In addition to decay resistance, wood windows and doors may require special protection needs depending upon their expected service life and exposure conditions. Three important protection considerations are water repellency, termite resistance and mold resistance. Each of these is discussed below.

Water Repellency Wood in the presence of moisture has a tendency to swell, warp and check. In addition, moisture contents of 20% and higher can promote growth of decay and mold fungi. For these reasons, water repellents are an integral component of most millwork treating systems. Both of the major treating standards, W D M A I.S.4 - 2005 and A W P A Ν1-04, include a requirement for water repellency of the treating solution. The standard test method cited by each is the W D M A Test Method TM-2 Swellometer Test, "Test Method to Determine the Water-Repellent Effectiveness of Treating Formulations"(/0). In this test, treated and untreated matched ponderosa pine end grain wafers are immersed in water. The swelling of each wafer is measured in the tangential direction, and the swelling of the treated wafer is compared to that of its matched untreated partner. Performance is expressed as water-repellent effectiveness. Typically, a water-repellent effectiveness of not less than 55% is required to meet the standard. Historically, water repellents were hydrocarbon waxes, although today a variety of waxes and polymers are employed. Since many parts are painted subsequent to treatment, it is important for the water repellents to not interfere with paint adhesion or drying properties of the paint. This can be particularly challenging when waterbased paints are coated over water-repellent preservatives.

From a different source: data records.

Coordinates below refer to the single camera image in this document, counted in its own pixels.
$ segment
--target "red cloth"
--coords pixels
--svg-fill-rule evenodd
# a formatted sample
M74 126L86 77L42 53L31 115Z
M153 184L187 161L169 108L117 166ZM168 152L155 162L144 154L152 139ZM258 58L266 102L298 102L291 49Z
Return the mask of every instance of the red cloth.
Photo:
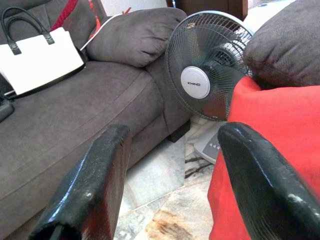
M64 9L60 13L59 17L57 18L55 24L52 26L50 31L53 31L57 28L62 27L62 25L64 24L64 21L67 19L67 17L69 17L69 15L75 9L77 2L78 2L78 0L69 0L66 3Z
M262 134L320 195L320 86L261 90L244 77L234 89L228 122L245 123ZM208 200L214 222L210 240L250 240L222 154Z

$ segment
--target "tile floor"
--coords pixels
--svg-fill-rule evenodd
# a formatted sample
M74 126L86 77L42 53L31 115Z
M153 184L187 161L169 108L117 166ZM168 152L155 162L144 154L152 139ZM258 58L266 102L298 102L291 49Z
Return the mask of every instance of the tile floor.
M294 0L249 0L253 31ZM214 165L193 144L215 122L197 116L176 143L163 141L131 168L114 240L207 240L213 219L207 200Z

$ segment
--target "fan grille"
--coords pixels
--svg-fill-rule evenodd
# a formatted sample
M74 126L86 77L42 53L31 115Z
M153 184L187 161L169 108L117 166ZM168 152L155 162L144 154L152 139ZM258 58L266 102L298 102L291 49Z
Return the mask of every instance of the fan grille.
M172 87L191 112L210 120L226 120L237 82L252 72L244 62L244 49L252 34L226 13L200 12L173 31L166 50ZM202 69L210 80L210 92L194 99L182 87L181 73L190 66Z

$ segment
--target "white handbag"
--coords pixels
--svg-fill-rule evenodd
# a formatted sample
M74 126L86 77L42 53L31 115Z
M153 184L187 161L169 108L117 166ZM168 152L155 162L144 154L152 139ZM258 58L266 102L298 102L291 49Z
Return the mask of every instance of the white handbag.
M9 18L5 24L5 14L11 9L28 14L39 28L20 16ZM15 42L9 34L9 27L15 21L31 24L40 35ZM51 86L80 71L85 65L68 31L59 27L48 32L33 14L23 8L9 7L4 10L1 25L8 44L0 45L0 74L18 96Z

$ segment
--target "gray sofa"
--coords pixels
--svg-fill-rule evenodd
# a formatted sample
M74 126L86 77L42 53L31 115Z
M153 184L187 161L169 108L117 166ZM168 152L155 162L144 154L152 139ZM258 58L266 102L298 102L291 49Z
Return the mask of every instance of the gray sofa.
M93 2L106 20L101 3ZM0 12L23 7L50 29L66 3L1 1ZM188 121L190 113L171 93L163 57L172 30L185 17L174 8L118 16L88 46L81 72L14 102L15 112L0 123L1 240L28 235L62 177L110 124L130 128L131 167ZM88 0L79 0L64 21L78 48L95 26ZM16 41L37 35L19 21L10 33ZM0 44L5 43L0 31Z

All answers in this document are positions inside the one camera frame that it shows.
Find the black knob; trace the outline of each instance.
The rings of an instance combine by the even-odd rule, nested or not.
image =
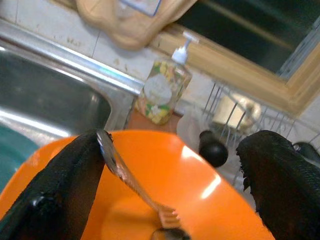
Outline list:
[[[210,130],[200,133],[199,154],[214,168],[220,167],[228,159],[228,149],[215,138]]]

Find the cup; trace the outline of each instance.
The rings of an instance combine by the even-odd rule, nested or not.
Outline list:
[[[212,121],[221,125],[227,124],[235,130],[244,131],[250,128],[260,115],[260,104],[240,94],[232,94],[231,97],[225,95],[221,98]]]

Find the wooden window frame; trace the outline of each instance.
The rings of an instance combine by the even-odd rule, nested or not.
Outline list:
[[[178,24],[169,25],[152,40],[150,47],[171,55],[185,42],[183,30],[185,28]],[[320,43],[286,81],[225,47],[194,34],[200,42],[190,45],[188,65],[278,110],[299,116],[320,92]]]

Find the soap dispenser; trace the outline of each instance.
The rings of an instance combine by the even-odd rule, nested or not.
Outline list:
[[[135,103],[135,108],[153,123],[165,124],[171,117],[177,101],[188,86],[192,75],[186,69],[188,45],[199,40],[188,32],[183,36],[187,41],[177,48],[171,59],[154,61],[150,74]]]

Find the wire dish rack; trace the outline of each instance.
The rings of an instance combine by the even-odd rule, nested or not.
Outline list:
[[[236,148],[239,142],[246,136],[260,130],[269,130],[282,135],[292,143],[309,142],[318,150],[320,148],[320,130],[310,123],[296,119],[285,112],[277,111],[260,102],[258,103],[260,104],[260,115],[258,118],[253,118],[251,112],[245,109],[243,105],[234,98],[234,94],[238,94],[236,90],[216,82],[202,110],[202,118],[214,132],[215,136],[228,148],[229,157],[227,162],[216,170],[255,208],[255,202],[250,195],[250,190],[243,191],[240,159],[236,155]],[[226,117],[225,123],[217,124],[214,122],[214,116],[217,114],[219,105],[221,105],[220,108],[223,107],[222,99],[226,97],[232,101],[233,106],[228,108],[231,110]],[[229,125],[229,121],[232,119],[236,110],[239,120],[236,127],[235,125],[232,127]],[[251,120],[251,126],[241,129],[242,121],[248,120]]]

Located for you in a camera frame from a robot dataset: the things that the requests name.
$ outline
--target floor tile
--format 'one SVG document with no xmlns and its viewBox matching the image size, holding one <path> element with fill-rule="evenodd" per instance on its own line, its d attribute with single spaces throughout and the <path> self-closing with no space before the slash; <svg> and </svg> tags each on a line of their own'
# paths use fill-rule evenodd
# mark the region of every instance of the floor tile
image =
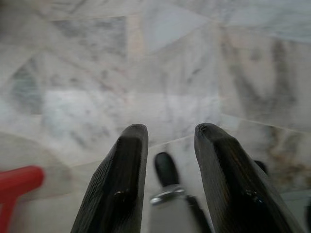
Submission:
<svg viewBox="0 0 311 233">
<path fill-rule="evenodd" d="M 220 29 L 218 48 L 223 113 L 311 130 L 309 45 Z"/>
<path fill-rule="evenodd" d="M 127 28 L 127 58 L 129 64 L 143 59 L 145 54 L 144 36 L 141 14 L 126 18 Z"/>
<path fill-rule="evenodd" d="M 26 0 L 49 20 L 127 16 L 142 8 L 142 0 Z"/>
<path fill-rule="evenodd" d="M 17 203 L 10 233 L 70 232 L 82 202 L 83 194 L 70 193 L 48 199 Z"/>
<path fill-rule="evenodd" d="M 142 13 L 146 50 L 157 51 L 206 22 L 207 18 L 186 9 L 159 1 L 149 1 Z"/>
<path fill-rule="evenodd" d="M 125 26 L 125 17 L 55 21 L 47 32 L 49 48 L 124 92 L 128 86 Z"/>
<path fill-rule="evenodd" d="M 101 159 L 125 128 L 123 96 L 54 53 L 42 56 L 42 143 L 71 166 Z"/>
<path fill-rule="evenodd" d="M 10 52 L 14 51 L 21 53 L 7 61 L 11 62 L 4 69 L 8 76 L 3 76 L 0 84 L 0 130 L 37 140 L 41 130 L 43 97 L 40 80 L 43 66 L 36 56 L 30 58 L 33 51 L 15 47 Z"/>
<path fill-rule="evenodd" d="M 150 145 L 192 134 L 201 122 L 218 122 L 211 28 L 207 24 L 132 66 L 129 124 L 145 124 Z"/>
<path fill-rule="evenodd" d="M 266 164 L 279 192 L 311 187 L 311 135 L 242 121 L 236 138 L 253 160 Z"/>
<path fill-rule="evenodd" d="M 219 127 L 225 130 L 231 136 L 235 136 L 235 133 L 238 130 L 241 121 L 242 120 L 240 118 L 221 114 L 221 121 L 219 123 Z"/>
<path fill-rule="evenodd" d="M 237 10 L 250 4 L 248 0 L 169 0 L 168 2 L 217 22 L 226 22 Z"/>
<path fill-rule="evenodd" d="M 46 21 L 22 0 L 4 0 L 0 10 L 0 43 L 41 48 L 46 45 Z"/>
<path fill-rule="evenodd" d="M 306 208 L 309 205 L 310 198 L 286 201 L 287 207 L 293 216 L 297 219 L 299 225 L 305 232 L 309 232 L 306 220 Z"/>
<path fill-rule="evenodd" d="M 0 86 L 2 86 L 37 50 L 27 46 L 0 44 Z"/>
<path fill-rule="evenodd" d="M 0 169 L 39 166 L 44 182 L 38 189 L 24 195 L 21 200 L 36 200 L 71 193 L 73 188 L 70 168 L 57 156 L 35 141 L 8 133 L 0 133 Z"/>
<path fill-rule="evenodd" d="M 226 26 L 243 27 L 259 33 L 298 42 L 311 42 L 311 4 L 307 1 L 254 0 L 231 13 Z"/>
</svg>

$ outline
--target black rubber tip
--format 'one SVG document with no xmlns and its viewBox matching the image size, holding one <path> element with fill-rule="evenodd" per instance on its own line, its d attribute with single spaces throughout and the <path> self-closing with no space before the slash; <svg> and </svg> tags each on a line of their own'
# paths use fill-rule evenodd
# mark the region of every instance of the black rubber tip
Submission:
<svg viewBox="0 0 311 233">
<path fill-rule="evenodd" d="M 178 171 L 173 158 L 168 153 L 157 154 L 154 162 L 157 177 L 163 187 L 179 184 Z"/>
<path fill-rule="evenodd" d="M 268 175 L 267 166 L 262 161 L 254 160 L 254 162 Z"/>
</svg>

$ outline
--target red object
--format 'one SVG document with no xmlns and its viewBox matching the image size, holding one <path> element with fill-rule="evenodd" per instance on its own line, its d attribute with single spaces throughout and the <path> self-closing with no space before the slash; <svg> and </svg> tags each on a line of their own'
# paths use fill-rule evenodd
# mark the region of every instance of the red object
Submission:
<svg viewBox="0 0 311 233">
<path fill-rule="evenodd" d="M 0 172 L 0 233 L 8 229 L 14 205 L 19 196 L 42 185 L 43 170 L 37 166 L 26 166 Z"/>
</svg>

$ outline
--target black handle
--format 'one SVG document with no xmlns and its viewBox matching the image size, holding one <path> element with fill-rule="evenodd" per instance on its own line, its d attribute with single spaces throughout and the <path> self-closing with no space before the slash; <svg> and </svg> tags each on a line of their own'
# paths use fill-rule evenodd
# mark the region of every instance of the black handle
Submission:
<svg viewBox="0 0 311 233">
<path fill-rule="evenodd" d="M 173 158 L 166 152 L 155 156 L 155 170 L 163 187 L 179 184 L 178 172 Z"/>
</svg>

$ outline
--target textured grip surface
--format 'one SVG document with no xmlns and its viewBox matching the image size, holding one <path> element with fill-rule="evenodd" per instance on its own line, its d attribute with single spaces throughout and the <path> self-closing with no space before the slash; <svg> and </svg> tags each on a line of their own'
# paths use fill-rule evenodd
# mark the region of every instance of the textured grip surface
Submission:
<svg viewBox="0 0 311 233">
<path fill-rule="evenodd" d="M 302 233 L 268 177 L 213 124 L 195 129 L 195 153 L 217 233 Z"/>
<path fill-rule="evenodd" d="M 148 134 L 143 125 L 126 128 L 95 171 L 72 233 L 139 233 Z"/>
</svg>

Termite Resistance Wood windows and doors are susceptible to attack from termites. Pentachlorophenol functioned as both a fungicide and an insecticide when it was in use; however, the fungicides which replaced it in the mid-1980's were not effective insecticides. As a consequence, millwork treaters began, in the late 1980's, to incorporate chlorpyrifos as an insect control additive to their treating solutions. Chlorpyrifos is a broad spectrum insecticide which is widely used for many applications including the protection of crops. In recent years, its use has been restricted from some household and remedial applications by the U.S. EPA, although its use as a millwork treatment is still permitted. In the past five years, permethrin, a member of the synthetic pyrethroid family of insecticides, has begun to replace chlorpyrifos in millwork protection applications. Both chlorpyrifos and permethrin are used at a level of 0.1% as active in the treating solutions.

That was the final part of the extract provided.